Systemic GSK-3 inhibitors enhance serotonergic fibers in the spinal cord 11–15 mm caudal to a dorsal transection or a contusion injury in rats. A, B, Transverse sections of central and ventral spinal cord 11–15 mm rostral to SCI reveal the high density of serotonin fibers (arrows) in SCI-control rats. C–F, Transverse sections of spinal cord 11–15 mm caudal to the lesion displayed the reduced 5-HT fibers (arrows) 6 weeks after the transection injury at T7 (Trans-SCI), but treatment with lithium increased serotonergic fibers (arrows) in both central and ventral part of spinal cord (E, F) compared with those from vehicle-treated rats (C, D).
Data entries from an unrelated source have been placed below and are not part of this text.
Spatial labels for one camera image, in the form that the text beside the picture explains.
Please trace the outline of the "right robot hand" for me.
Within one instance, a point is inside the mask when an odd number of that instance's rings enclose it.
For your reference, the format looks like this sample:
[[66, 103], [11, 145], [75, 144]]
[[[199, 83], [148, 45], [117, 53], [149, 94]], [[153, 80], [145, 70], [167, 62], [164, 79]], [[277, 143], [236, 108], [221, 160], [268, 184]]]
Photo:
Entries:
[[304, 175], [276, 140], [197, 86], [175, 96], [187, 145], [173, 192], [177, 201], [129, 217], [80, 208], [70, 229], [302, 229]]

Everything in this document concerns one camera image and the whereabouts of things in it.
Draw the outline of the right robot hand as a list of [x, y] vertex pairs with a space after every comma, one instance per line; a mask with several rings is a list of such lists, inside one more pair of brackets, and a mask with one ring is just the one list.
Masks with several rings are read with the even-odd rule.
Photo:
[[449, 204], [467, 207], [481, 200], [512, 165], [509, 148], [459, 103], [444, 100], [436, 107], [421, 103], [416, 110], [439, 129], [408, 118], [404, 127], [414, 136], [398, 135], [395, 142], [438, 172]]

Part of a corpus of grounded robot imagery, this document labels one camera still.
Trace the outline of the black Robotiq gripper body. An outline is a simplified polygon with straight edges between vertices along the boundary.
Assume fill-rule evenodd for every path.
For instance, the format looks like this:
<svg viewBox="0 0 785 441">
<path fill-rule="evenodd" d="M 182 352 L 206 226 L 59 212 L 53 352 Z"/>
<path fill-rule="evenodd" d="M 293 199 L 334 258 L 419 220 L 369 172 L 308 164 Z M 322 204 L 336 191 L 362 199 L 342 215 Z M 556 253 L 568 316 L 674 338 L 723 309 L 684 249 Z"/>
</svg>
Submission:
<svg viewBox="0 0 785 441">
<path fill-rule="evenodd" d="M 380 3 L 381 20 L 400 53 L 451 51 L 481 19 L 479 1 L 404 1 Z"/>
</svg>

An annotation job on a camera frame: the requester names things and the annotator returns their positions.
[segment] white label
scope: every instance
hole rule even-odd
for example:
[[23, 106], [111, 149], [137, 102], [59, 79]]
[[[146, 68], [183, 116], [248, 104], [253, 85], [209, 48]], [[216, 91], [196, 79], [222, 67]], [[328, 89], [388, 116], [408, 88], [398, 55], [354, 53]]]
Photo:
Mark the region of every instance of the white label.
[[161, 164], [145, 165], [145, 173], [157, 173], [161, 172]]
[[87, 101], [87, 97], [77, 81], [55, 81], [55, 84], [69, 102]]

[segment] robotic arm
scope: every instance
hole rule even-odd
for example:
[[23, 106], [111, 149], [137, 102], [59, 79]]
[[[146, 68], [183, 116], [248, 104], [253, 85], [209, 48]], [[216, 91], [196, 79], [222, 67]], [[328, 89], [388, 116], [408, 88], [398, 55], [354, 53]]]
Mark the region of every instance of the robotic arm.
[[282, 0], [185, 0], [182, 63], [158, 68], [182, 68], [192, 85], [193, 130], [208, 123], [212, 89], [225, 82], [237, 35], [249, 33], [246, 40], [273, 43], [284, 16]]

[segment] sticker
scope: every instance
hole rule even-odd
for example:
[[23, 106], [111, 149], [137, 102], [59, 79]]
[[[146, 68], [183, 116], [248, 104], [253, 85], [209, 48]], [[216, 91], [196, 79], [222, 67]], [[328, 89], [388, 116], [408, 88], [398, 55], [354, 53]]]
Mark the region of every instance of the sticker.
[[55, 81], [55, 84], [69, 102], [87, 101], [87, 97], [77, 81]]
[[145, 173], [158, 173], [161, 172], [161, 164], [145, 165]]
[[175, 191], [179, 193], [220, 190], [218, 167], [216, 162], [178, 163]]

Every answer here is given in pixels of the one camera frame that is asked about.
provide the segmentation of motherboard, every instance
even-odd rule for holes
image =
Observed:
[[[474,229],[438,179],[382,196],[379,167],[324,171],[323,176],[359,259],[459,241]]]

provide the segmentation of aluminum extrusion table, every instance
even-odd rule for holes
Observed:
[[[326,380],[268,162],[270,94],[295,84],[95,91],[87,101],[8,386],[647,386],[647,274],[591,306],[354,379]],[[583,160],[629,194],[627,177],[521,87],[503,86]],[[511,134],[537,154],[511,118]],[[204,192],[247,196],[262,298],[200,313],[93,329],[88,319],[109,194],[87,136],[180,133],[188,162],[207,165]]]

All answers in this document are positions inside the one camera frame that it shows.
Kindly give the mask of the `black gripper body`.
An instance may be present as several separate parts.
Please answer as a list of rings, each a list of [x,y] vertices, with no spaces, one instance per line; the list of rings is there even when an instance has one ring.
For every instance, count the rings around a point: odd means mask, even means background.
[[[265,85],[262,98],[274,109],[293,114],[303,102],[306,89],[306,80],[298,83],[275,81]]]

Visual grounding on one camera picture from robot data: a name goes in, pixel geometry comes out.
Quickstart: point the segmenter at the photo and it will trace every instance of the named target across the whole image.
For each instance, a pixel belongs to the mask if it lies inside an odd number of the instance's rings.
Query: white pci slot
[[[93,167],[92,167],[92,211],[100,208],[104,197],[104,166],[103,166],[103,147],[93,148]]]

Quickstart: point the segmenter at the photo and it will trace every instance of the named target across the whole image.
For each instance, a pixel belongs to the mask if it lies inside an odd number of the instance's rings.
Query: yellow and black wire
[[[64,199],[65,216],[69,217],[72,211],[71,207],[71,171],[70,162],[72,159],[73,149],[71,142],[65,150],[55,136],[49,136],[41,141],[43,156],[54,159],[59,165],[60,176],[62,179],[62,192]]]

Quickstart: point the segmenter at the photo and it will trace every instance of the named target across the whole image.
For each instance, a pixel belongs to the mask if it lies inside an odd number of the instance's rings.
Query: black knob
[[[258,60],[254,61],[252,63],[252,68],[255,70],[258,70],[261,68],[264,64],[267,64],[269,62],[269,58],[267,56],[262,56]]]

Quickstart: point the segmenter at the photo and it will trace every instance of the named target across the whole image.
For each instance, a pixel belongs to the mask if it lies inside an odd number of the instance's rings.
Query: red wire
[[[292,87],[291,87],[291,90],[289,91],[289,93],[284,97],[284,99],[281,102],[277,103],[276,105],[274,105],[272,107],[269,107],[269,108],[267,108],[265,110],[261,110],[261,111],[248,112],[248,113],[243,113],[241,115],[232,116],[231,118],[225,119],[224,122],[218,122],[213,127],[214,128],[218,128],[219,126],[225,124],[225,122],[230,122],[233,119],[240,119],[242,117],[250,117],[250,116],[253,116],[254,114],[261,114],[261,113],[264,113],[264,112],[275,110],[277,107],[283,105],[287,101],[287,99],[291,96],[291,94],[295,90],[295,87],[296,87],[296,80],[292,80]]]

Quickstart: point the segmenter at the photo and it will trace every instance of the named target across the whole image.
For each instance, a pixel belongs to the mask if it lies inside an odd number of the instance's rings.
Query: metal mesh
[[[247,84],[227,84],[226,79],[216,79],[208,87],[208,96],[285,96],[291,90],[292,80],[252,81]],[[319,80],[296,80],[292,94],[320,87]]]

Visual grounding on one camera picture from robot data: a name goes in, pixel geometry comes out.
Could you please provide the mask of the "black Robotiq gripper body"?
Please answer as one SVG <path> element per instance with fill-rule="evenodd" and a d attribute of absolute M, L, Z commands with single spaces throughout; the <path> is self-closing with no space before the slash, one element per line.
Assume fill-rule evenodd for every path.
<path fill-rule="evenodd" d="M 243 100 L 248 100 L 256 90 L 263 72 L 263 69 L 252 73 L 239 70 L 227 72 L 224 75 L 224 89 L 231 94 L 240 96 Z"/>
G, Serotonin fiber length was measured from gray and white matter in dorsocentral areas and from gray matter in ventral horn of the spinal cord 11–15 mm caudal to transection lesion. The means ± SEM from 7 and 9 rats in control and lithium groups are reported. H–M, Transverse sections of spinal cord 11–15 mm caudal to the lesion displayed the reduced 5-HT fibers (arrows) 8 weeks after a contusion injury at T8 (Contu-SCI). Treatments with lithium or SB increased serotonergic fibers (arrows) in both central and ventral part of the spinal cord (J–M) compared with those from vehicle-treated rats (H, I). Scale bars: A (for A, C, E, H, J, L), 50 μm; B (for B, D, F, I, K, M), 50 μm. N, Serotonin fiber length was measured in dorsocentral and ventral areas of spinal cord 11–15 mm caudal to the contusion lesion. The means ± SEM from 10, 9 and 9 rats with contusion SCI in control, lithium, and SB groups are reported. **p < 0.01, Student's t test.
Figure 8.
Figure 8.
Treatments with GSK-3 inhibitors improve the behavioral recovery after a dorsal transection or a moderate contusion injury in rats. A, Graph indicates the locomotor BBB score in the vehicle or lithium-treated rats after a dorsal transection injury (n = 7, 9 rats in the control and lithium groups; **p < 0.01, Student's t test). B, The examples of representative footprints from control (top) and lithium (Li, bottom) animals after a dorsal transection injury. The double-end arrows indicate the stride distances measured from the footprints. C, Footprint analysis revealed a greater stride length and a shorter stride width in lithium-treated animals than in controls. The grid-walk and footprint tests were performed 6 weeks after the dorsal transection injury. D, E, Graphs indicate BBB score (D) and grid-walking errors (E) in the contusion-injured rats treated with vehicle, lithium, or SB. F, The examples of representative footprints from control (top), lithium (middle), and SB (bottom) animals after a contusion injury. The double-ended arrows illustrate the stride width measured from the footprints. G, Footprint analysis revealed a shorter stride width in lithium- or SB-treated animals than in the controls. The grid-walk and footprint tests were performed at 8 weeks after the contusion. Means ± SEM are reported. The differences indicated are compared with the saline-treated group (*p < 0.05, **p < 0.01, Student's t test).